Lee Van Cleef as Colonel Douglas Mortimer

For a Few Dollars More Movie Poster

“The question isn’t indiscreet. But the answer could be.”


For a Few Dollars More, the oft-overlooked middle film in Sergio Leone’s Man with No Name Trilogy, creates an uneasy alliance between opportunistic bounty hunter Manco (Clint Eastwood) and Colonel Mortimer (Lee Van Cleef), a formidable army veteran who’s turned to the same profession, and perhaps the closest Leone ever came to a morally upright hero. An early staring contest culminates in a show of skill as the two men take turns juggling the other’s hat with consecutive shots from their six-shooters, a scene later echoed after they’ve teamed up when they warn off a bandit posse by shooting apples out of a nearby tree. These episodes highlight Leone’s obsession with the gestures and accouterments of the Western genre in its most masculine form.

As imposing and iconic as Eastwood and Van Cleef are with their menacing squints and quick reflexes—and I’d argue Van Cleef was clearly the better actor at this stage, even if Eastwood is the enduring figure—the picture’s true center of gravity is El Indio (Gian Maria Volonté, who also portrayed a villain in A Fistful of Dollars along with a handful of other actors that appear in both films), a crazed, opium-addicted bandito whose sadistic streak is tied to a harrowing backstory, gradually revealed in harrowing fragments, that lends him an uncomfortable humanity. His gang pulls off an audacious heist, robbing a safe with a sophisticated combination lock that takes some know-how to open. The theft, the getaway, and the safe cracking are all magnificently orchestrated and composed, emblematic of Leone’s penchant for compiling archetypal scenes for maximum stylistic punch, sometimes at the expense of the story’s dramatic minutia.

Clint Eastwood as Manco

I gladly get sucked into the story every time, but the primary effect of the dramatic elements (the bounty hunters’ tepid pact, the infiltration of Indio’s gang, the honcho’s betrayal of his men) is to manifest a mythic tone and texture rather than simply tell a good story. It initially received some criticism as a mere “bundle of tropes” or however you want to phrase it, but in its severity and simplicity it achieves a stirring sense of stature and mythos. More examples of narratively inessential but tonally crucial details: Manco paying a young local for intel, Mortimer’s Buntline Special fussily fitted with a shoulder stock, the way everyone lights and smokes their cheroots and pipes a little differently, Klaus Kinski’s sneering turn as a hunchbacked sidekick villain, Indio’s grandiose speech from the pulpit of an abandoned church, the soft tinkling of the musical pocketwatch that creates a surreal, hypnotic calm before an eruption of Grand Guignol violence, the wagonload of dead bounties that Manco sets off with at the conclusion. It’s an Italian production made in Spain that includes an American star and a German villain, granted, but this is a pure Wild West fable—there’s no self-aware commentary or postmodern slant, unless one wants to make the case that wanton violence is inherently revisionist after all the white knights of the Hollywood Westerns. Also working to achieve that mythic resonance are the grand vistas, verisimilitudinous tumbleweed towns, abundant extras, balletic shootouts, and another set of aggressive, distinctive motifs from Ennio Morricone. There’s even a train—an unthinkable luxury in the low-budget original.

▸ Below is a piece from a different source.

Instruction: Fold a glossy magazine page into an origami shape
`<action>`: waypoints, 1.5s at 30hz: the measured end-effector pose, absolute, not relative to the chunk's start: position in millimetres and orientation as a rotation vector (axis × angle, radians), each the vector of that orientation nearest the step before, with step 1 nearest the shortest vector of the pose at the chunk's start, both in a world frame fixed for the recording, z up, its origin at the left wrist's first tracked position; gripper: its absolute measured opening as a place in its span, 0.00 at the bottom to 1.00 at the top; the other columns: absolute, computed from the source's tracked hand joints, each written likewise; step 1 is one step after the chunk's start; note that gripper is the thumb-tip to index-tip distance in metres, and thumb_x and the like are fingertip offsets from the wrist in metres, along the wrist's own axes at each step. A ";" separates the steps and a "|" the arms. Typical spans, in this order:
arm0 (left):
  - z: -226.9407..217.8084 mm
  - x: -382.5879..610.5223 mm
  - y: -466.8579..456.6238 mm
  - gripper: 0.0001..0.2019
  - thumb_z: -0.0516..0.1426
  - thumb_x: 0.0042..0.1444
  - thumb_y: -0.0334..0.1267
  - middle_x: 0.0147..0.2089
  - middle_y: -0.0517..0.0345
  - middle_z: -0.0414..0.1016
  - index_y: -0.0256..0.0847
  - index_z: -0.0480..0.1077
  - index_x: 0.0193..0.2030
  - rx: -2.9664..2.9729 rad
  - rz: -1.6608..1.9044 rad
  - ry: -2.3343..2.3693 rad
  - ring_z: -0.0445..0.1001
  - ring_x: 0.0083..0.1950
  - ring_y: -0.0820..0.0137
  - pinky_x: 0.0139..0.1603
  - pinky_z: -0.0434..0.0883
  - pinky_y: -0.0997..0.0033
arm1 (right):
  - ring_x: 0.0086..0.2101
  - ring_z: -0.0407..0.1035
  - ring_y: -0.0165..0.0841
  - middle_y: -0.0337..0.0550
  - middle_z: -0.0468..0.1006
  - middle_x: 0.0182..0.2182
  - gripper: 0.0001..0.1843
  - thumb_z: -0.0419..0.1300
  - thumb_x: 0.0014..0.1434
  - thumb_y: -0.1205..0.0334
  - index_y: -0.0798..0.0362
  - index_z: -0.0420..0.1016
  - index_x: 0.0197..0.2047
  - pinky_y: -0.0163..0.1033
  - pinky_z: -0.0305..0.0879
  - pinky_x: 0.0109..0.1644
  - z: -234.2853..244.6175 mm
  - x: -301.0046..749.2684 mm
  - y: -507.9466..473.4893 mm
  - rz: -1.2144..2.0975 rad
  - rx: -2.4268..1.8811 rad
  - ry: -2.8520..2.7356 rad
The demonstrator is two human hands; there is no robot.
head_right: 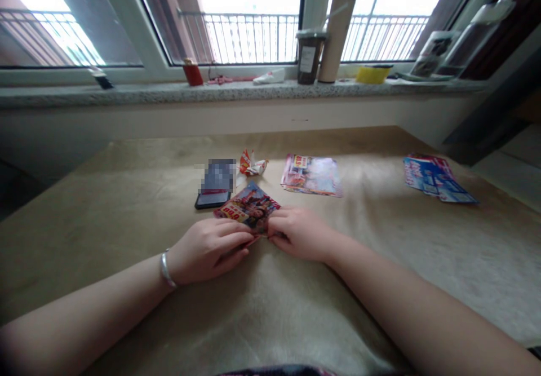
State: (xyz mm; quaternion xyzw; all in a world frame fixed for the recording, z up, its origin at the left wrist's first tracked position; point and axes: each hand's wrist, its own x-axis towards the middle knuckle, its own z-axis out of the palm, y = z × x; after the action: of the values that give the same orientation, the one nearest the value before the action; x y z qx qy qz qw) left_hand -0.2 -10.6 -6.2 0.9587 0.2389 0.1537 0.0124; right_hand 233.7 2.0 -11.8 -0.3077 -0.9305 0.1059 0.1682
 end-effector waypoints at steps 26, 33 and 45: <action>-17.3 0.3 8.1 0.07 0.52 0.60 0.34 0.40 0.51 0.72 0.36 0.67 0.33 2.734 0.486 1.318 0.69 0.43 0.64 0.47 0.70 0.63 | 0.38 0.71 0.33 0.43 0.78 0.39 0.10 0.55 0.57 0.68 0.52 0.71 0.43 0.38 0.66 0.40 -14.7 230.8 2.3 0.386 -0.952 -2.535; -16.4 0.7 10.0 0.08 0.50 0.62 0.34 0.39 0.52 0.72 0.36 0.68 0.33 2.828 0.434 1.366 0.69 0.40 0.65 0.44 0.71 0.63 | 0.42 0.69 0.34 0.45 0.77 0.42 0.12 0.55 0.58 0.69 0.53 0.74 0.44 0.41 0.67 0.46 -18.1 229.1 5.3 0.252 -0.890 -2.590; -8.3 -1.8 2.1 0.09 0.51 0.61 0.38 0.44 0.52 0.71 0.39 0.70 0.44 2.813 0.511 1.122 0.69 0.46 0.64 0.48 0.70 0.60 | 0.41 0.68 0.34 0.44 0.77 0.41 0.14 0.51 0.62 0.66 0.50 0.77 0.45 0.40 0.67 0.44 -19.4 228.7 6.3 0.205 -0.929 -2.567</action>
State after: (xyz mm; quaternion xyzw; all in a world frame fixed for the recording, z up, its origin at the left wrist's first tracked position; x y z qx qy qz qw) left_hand -1.8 2.1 -8.3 0.9153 0.3650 0.1664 0.0354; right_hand 228.7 6.3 -19.4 -0.3326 -0.9186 0.0734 0.2006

Gian Maria Volonté as El Indio

Ruthlessly condensed to a feverish barrage of classic scenarios pasted together with bare-knuckle style and masculine screen presence, For a Few Dollars More might even be the pinnacle of the loose trilogy, though you’ll not get much argument from me if you choose the rough-and-tumble A Fistful of Dollars or the loose-limbed The Good, the Bad and the Ugly.